April, Where’s The Smoke?


Image by Michelle Deng for The UCSD Guardian

On April 1, I took a pledge to quit smoking for 20 days, a test of my willpower with the hopeful payoff of spending 4/20 in absolute bliss. I figured that writing an article tracking my tolerance break would be the kicker in holding me accountable. Unfortunately, as you will learn, it failed. I debated if I should just pull the article or fib a bit, but I have to come clean. My integrity as a journalist is at stake. So, here was my attempt at quitting the gorgeous green. 

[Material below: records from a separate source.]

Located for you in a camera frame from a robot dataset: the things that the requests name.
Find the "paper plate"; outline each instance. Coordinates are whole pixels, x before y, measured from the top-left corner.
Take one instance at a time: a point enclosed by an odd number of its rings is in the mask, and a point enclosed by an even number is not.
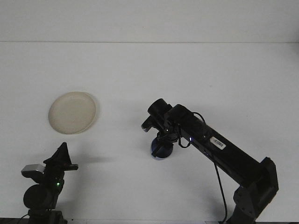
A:
[[[59,97],[49,110],[49,122],[58,132],[77,134],[94,121],[96,104],[85,92],[69,92]]]

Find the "white surface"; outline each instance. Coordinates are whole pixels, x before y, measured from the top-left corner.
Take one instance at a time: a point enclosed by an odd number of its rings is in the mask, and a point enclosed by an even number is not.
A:
[[[65,174],[57,209],[65,218],[221,220],[213,164],[195,148],[150,156],[156,135],[141,123],[158,98],[200,112],[219,133],[277,166],[280,190],[258,221],[298,221],[299,44],[0,43],[0,217],[27,212],[34,184],[21,175],[63,141],[78,171]],[[52,102],[70,91],[99,101],[86,132],[48,123]],[[221,172],[229,215],[238,187]]]
[[[1,0],[0,41],[299,42],[298,0]]]

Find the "white table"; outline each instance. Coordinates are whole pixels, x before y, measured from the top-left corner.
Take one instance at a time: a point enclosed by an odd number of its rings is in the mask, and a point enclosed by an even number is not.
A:
[[[0,217],[26,214],[22,177],[66,141],[78,171],[65,173],[57,209],[69,219],[221,220],[213,164],[193,147],[150,156],[141,123],[158,98],[201,113],[208,125],[278,171],[279,192],[258,221],[299,220],[299,44],[0,43]],[[86,91],[99,103],[87,131],[63,135],[52,102]],[[221,180],[231,215],[238,185]]]

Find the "black cable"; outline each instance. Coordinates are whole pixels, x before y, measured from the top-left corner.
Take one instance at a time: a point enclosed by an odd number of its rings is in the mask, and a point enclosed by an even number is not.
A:
[[[206,125],[206,121],[200,113],[197,113],[197,112],[192,112],[192,113],[197,114],[198,116],[200,116],[200,118],[202,119],[202,122],[204,122],[204,124]]]
[[[26,214],[26,215],[24,215],[24,216],[22,216],[20,219],[19,219],[19,221],[17,222],[17,224],[19,224],[20,223],[20,221],[25,217],[25,216],[27,216],[28,214]]]
[[[212,159],[213,159],[213,163],[214,163],[214,166],[215,166],[215,169],[216,169],[216,174],[217,174],[217,178],[218,178],[218,182],[219,182],[219,186],[220,186],[220,190],[221,190],[221,194],[222,194],[222,199],[223,199],[223,203],[224,203],[224,209],[225,209],[225,217],[224,217],[224,219],[222,220],[222,222],[220,224],[224,224],[227,217],[228,217],[228,208],[227,208],[226,201],[225,201],[225,196],[224,196],[224,193],[223,193],[223,188],[222,188],[222,184],[221,184],[221,180],[220,180],[220,175],[219,175],[218,168],[217,168],[217,165],[216,165],[216,161],[215,161],[213,155],[212,155]]]

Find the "barcode label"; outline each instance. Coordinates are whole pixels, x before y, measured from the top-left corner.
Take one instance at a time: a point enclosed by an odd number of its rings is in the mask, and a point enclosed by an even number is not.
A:
[[[216,139],[215,137],[210,138],[210,142],[217,146],[219,149],[224,149],[226,145],[224,145],[221,141]]]

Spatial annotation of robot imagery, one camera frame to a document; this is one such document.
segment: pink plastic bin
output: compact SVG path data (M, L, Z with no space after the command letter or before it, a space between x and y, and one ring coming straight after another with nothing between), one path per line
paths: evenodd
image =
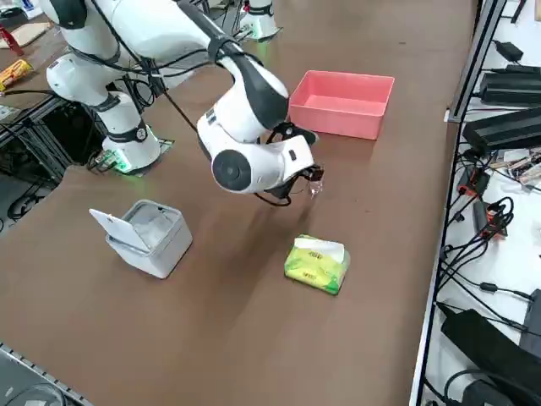
M321 133L376 140L395 78L309 70L293 92L289 115Z

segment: brown table
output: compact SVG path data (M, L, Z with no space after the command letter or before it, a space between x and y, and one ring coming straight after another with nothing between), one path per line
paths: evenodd
M292 90L308 69L396 77L377 142L321 137L316 199L265 206L220 190L167 100L145 114L174 148L145 178L71 168L0 241L0 338L95 405L403 405L409 399L450 158L443 116L470 0L276 2L255 50ZM195 120L229 85L207 69L172 96ZM194 244L160 281L107 247L90 207L180 209ZM331 297L283 276L293 239L343 242Z

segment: white robot
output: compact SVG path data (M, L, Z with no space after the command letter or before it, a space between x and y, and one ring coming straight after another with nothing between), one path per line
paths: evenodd
M103 148L114 151L121 171L149 166L160 155L160 146L132 99L108 91L106 85L125 74L119 67L133 69L134 60L148 58L159 66L203 47L234 79L197 123L216 182L233 193L267 191L283 199L297 178L321 178L323 171L314 165L310 151L317 135L285 123L286 87L194 5L173 0L41 0L41 8L73 49L47 68L49 85L61 97L96 112L108 131ZM281 133L282 141L261 145L260 137L268 130Z

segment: yellow package
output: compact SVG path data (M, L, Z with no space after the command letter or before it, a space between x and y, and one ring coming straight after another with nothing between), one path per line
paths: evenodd
M12 63L0 73L0 91L5 91L15 80L19 80L31 71L32 67L24 59Z
M300 237L321 241L307 235ZM324 290L329 294L338 294L346 276L349 261L349 254L345 250L343 261L338 262L317 250L293 246L286 259L285 271L286 276L291 279Z

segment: yellow-green tissue pack
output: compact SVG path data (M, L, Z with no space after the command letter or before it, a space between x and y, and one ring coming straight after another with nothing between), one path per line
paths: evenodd
M349 262L343 244L301 234L286 259L286 276L329 294L338 294Z

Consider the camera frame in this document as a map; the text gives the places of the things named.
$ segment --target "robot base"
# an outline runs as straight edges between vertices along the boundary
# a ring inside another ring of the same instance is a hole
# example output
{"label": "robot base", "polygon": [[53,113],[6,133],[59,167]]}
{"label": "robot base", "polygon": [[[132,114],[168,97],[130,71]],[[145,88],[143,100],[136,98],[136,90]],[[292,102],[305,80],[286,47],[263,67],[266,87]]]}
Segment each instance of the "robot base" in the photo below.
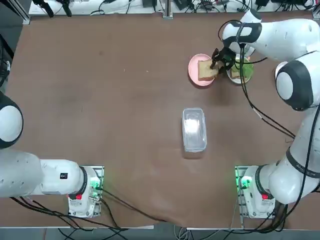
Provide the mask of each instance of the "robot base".
{"label": "robot base", "polygon": [[241,224],[244,227],[243,217],[266,219],[274,210],[276,200],[263,199],[257,189],[256,171],[258,166],[236,166],[235,177],[238,189]]}
{"label": "robot base", "polygon": [[93,218],[101,215],[102,191],[95,189],[103,188],[104,166],[85,166],[87,183],[82,195],[77,195],[75,199],[68,196],[69,215],[79,218]]}

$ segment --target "white robotic arm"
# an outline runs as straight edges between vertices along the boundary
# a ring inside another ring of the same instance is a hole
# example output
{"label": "white robotic arm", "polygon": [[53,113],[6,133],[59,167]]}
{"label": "white robotic arm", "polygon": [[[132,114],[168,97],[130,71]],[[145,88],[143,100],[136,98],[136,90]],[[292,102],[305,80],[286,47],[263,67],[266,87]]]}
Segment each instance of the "white robotic arm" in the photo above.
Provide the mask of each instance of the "white robotic arm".
{"label": "white robotic arm", "polygon": [[69,214],[91,218],[101,212],[103,166],[79,166],[65,159],[39,159],[9,149],[22,134],[23,115],[0,91],[0,198],[68,195]]}
{"label": "white robotic arm", "polygon": [[[320,27],[310,19],[260,23],[261,18],[255,11],[246,15],[252,20],[244,23],[241,19],[241,22],[232,21],[225,26],[224,47],[240,53],[239,44],[246,44],[270,59],[288,61],[276,74],[277,92],[294,110],[306,113],[282,160],[250,166],[242,178],[244,184],[249,183],[243,190],[249,216],[266,218],[274,209],[275,200],[282,204],[293,203],[301,191],[311,126],[320,104]],[[319,185],[319,160],[320,122],[317,122],[302,197]]]}

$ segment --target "clear plastic box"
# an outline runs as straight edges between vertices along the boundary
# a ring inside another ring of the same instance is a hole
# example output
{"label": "clear plastic box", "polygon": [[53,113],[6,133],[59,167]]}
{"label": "clear plastic box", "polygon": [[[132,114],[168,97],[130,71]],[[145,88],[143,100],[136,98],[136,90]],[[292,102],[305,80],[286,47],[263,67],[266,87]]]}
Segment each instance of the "clear plastic box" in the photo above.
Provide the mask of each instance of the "clear plastic box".
{"label": "clear plastic box", "polygon": [[206,120],[204,111],[201,108],[185,108],[183,110],[182,136],[186,152],[198,153],[206,149]]}

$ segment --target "brown table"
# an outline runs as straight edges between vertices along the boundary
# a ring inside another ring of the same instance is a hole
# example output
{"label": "brown table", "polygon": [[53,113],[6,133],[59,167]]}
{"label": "brown table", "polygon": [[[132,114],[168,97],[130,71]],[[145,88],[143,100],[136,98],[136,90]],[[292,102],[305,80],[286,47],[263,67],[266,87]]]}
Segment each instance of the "brown table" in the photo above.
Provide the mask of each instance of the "brown table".
{"label": "brown table", "polygon": [[[237,195],[235,165],[275,162],[289,146],[226,77],[205,89],[188,79],[191,57],[221,48],[220,25],[242,15],[33,18],[23,27],[7,91],[25,121],[14,148],[43,159],[104,165],[105,187],[150,215],[185,227],[228,228]],[[262,16],[265,22],[311,17],[306,11]],[[303,113],[278,97],[276,65],[256,64],[248,92],[260,109],[297,132]],[[182,111],[192,107],[202,108],[206,117],[208,144],[201,159],[183,158]],[[36,199],[66,210],[65,196]],[[155,223],[107,201],[122,226]],[[286,228],[319,230],[312,220],[320,215],[318,202],[316,194],[303,198]],[[1,199],[0,206],[6,216],[1,226],[64,226],[9,199]],[[95,220],[110,223],[106,212]],[[233,227],[240,227],[238,212]]]}

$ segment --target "bread slice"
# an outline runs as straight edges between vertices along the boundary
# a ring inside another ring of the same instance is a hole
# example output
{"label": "bread slice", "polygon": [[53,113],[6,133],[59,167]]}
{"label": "bread slice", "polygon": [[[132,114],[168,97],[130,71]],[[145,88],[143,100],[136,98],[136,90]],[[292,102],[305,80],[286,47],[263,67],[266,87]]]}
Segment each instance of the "bread slice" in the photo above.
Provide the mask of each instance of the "bread slice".
{"label": "bread slice", "polygon": [[239,79],[240,78],[240,72],[239,71],[230,71],[230,75],[232,79]]}
{"label": "bread slice", "polygon": [[212,60],[206,61],[198,61],[198,80],[199,81],[211,81],[218,75],[219,68],[216,63],[214,68],[211,69],[210,66],[212,64]]}

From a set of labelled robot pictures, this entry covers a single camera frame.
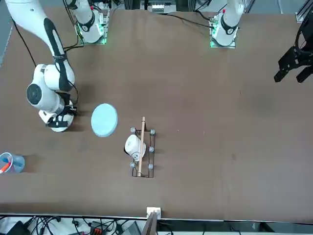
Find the orange marker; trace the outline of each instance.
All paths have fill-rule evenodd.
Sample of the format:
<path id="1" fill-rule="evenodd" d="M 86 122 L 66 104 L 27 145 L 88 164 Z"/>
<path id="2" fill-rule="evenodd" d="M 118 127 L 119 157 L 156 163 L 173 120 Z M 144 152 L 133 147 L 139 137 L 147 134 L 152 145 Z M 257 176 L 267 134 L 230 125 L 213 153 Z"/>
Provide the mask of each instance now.
<path id="1" fill-rule="evenodd" d="M 4 173 L 10 167 L 10 165 L 11 165 L 11 163 L 5 164 L 4 167 L 1 168 L 0 174 Z"/>

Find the white cup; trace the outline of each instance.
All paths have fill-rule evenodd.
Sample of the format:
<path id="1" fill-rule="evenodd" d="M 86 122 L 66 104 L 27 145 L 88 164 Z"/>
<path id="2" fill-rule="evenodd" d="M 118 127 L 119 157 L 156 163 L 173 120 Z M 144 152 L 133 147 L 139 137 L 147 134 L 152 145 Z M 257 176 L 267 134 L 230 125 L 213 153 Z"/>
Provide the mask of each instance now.
<path id="1" fill-rule="evenodd" d="M 125 151 L 136 161 L 139 161 L 141 141 L 136 135 L 131 135 L 128 137 L 125 143 Z M 146 152 L 146 144 L 143 143 L 143 154 Z"/>

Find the plastic cup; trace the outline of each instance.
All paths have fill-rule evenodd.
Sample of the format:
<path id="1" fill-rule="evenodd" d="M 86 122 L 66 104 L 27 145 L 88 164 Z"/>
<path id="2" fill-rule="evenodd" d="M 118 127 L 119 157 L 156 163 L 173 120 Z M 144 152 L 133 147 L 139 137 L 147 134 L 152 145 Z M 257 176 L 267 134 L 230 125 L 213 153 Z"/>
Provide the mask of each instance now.
<path id="1" fill-rule="evenodd" d="M 11 153 L 2 153 L 0 155 L 0 170 L 10 164 L 3 173 L 20 173 L 25 166 L 25 159 L 22 156 Z"/>

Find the table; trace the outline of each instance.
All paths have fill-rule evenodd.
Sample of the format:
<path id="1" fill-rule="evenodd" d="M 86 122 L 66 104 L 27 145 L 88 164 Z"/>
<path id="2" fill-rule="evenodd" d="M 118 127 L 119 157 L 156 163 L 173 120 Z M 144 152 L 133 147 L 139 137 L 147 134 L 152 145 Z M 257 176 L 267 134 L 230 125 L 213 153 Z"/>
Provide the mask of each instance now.
<path id="1" fill-rule="evenodd" d="M 74 43 L 65 11 L 47 14 L 64 45 Z M 27 166 L 0 177 L 0 211 L 145 217 L 155 206 L 164 218 L 312 221 L 313 80 L 297 84 L 296 71 L 273 80 L 299 25 L 293 15 L 244 14 L 240 27 L 236 49 L 211 49 L 207 28 L 116 10 L 105 46 L 68 53 L 81 115 L 64 133 L 27 103 L 34 68 L 13 31 L 0 69 L 0 152 Z M 52 63 L 48 47 L 21 32 L 35 61 Z M 118 113 L 108 138 L 91 130 L 101 103 Z M 157 133 L 151 179 L 131 177 L 123 152 L 142 116 Z"/>

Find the light blue plate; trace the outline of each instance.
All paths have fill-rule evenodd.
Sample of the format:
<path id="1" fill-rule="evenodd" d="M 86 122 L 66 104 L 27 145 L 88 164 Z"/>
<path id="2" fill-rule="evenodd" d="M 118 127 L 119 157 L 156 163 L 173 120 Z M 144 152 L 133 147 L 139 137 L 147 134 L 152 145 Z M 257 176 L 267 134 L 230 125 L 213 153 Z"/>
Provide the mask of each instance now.
<path id="1" fill-rule="evenodd" d="M 117 126 L 117 112 L 110 104 L 100 104 L 91 115 L 91 127 L 99 137 L 110 136 Z"/>

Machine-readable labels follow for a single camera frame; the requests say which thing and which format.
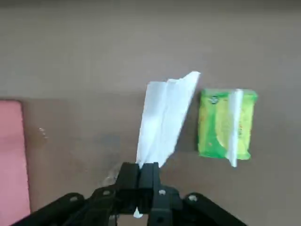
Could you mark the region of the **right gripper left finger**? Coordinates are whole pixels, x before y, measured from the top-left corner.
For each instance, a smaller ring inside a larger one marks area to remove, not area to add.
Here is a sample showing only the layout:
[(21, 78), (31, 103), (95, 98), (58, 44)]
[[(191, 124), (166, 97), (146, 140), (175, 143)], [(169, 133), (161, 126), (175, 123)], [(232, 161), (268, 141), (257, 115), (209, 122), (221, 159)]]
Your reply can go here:
[(68, 193), (15, 222), (16, 226), (107, 226), (111, 216), (132, 214), (139, 176), (136, 163), (121, 165), (114, 184), (95, 189), (89, 198)]

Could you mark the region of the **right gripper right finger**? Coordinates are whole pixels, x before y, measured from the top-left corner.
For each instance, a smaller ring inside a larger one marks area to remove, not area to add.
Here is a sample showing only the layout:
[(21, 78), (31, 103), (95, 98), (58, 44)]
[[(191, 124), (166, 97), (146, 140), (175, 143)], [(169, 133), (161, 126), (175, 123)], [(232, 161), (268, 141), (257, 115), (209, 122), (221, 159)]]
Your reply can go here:
[(181, 198), (177, 189), (160, 182), (158, 163), (146, 163), (139, 176), (139, 212), (149, 226), (245, 226), (225, 209), (192, 192)]

I decided to take on this challenge as I recognized that my level of usage was beginning to inch toward problematic territory. I spent the entirety of spring break a little too carefree, playing and smoking and eating and sleeping. I’ll be frank, I was a deadbeat. I did nothing productive and I knew my brain and my body were suffering. I was afraid that behavior would bleed into this quarter and I was just curious if I could do it. As an avid user, it’s been plaguing my mind whether if not for this vice, would I be curing cancer? (I haven’t taken a STEM class since high school.) Admittedly, the decision was not all based on determination and self-improvement. My partner was forced to quit as he landed an internship that requires a drug test and I was horrified at the idea of being the deadbeat with the bong while he works his big boy job. 

I know this attempt at 20 days seems small and ridiculous, but any daily user would know how tough it is to go without. Sleeping independently is nearly impossible and especially when the T-Break is powered by pure discipline, saying no when the roommates pull it out is a true test of strength.   

Fortunately, I didn’t suffer too much on those first couple of days. I adopted a frat boys’ diet and traded one vice for another, exchanging the jay for a glass full of piss-colored carbs. The San Diego State University game was going on and there was too much excitement and beer to wish I was smoking. 

Day three and day four went beautifully. I was finding a groove and being quite productive. I was reading my new book before bed, going to sleep at a reasonable hour, keeping my room clean, and taking really good care of my hygiene. It was grand. 

The evening of day four was the first real challenge. I had spent a full day being productive and had enjoyed a lovely evening with a friend. All I wanted to do after was kick up my feet and enjoy a bowl. Fortunately, a different friend reminded me that quitting on day four wouldn’t make any sense and that I should at least hold out until day five. 

Day five and day six went well if we disregard the number of liquid calories I consumed in the evenings. While my lungs were enjoying a nice break, my liver was working overtime. 

Day seven was the day of my downfall. Due to a visit from my hometown best friend, I felt obligated to indulge with her. I was faced with the dilemma of whether or not to smoke. I was making the argument that quitting weed was for no real reason and that I feared I was changing a key facet of my personality for a man. It felt very anti-feminist. Plus, I just really wanted to smoke. 

Since my day of weakness, I’ll be frank, I’ve been smoking with the justification that I’m quitting again tomorrow. However, my roommate and I made the promise to take the week off and lay off until celebration day (4/20) rolls around. While I did technically fail, I feel the experience was a great opportunity to remind myself about balance. I can continue but with the conditions of enjoying everything in moderation. It also proved to me that I was capable of surviving without the sweet escape of a nightly puff. So enjoy 4/20 my friends, but remember to practice mindful consumption and healthy self-reflection.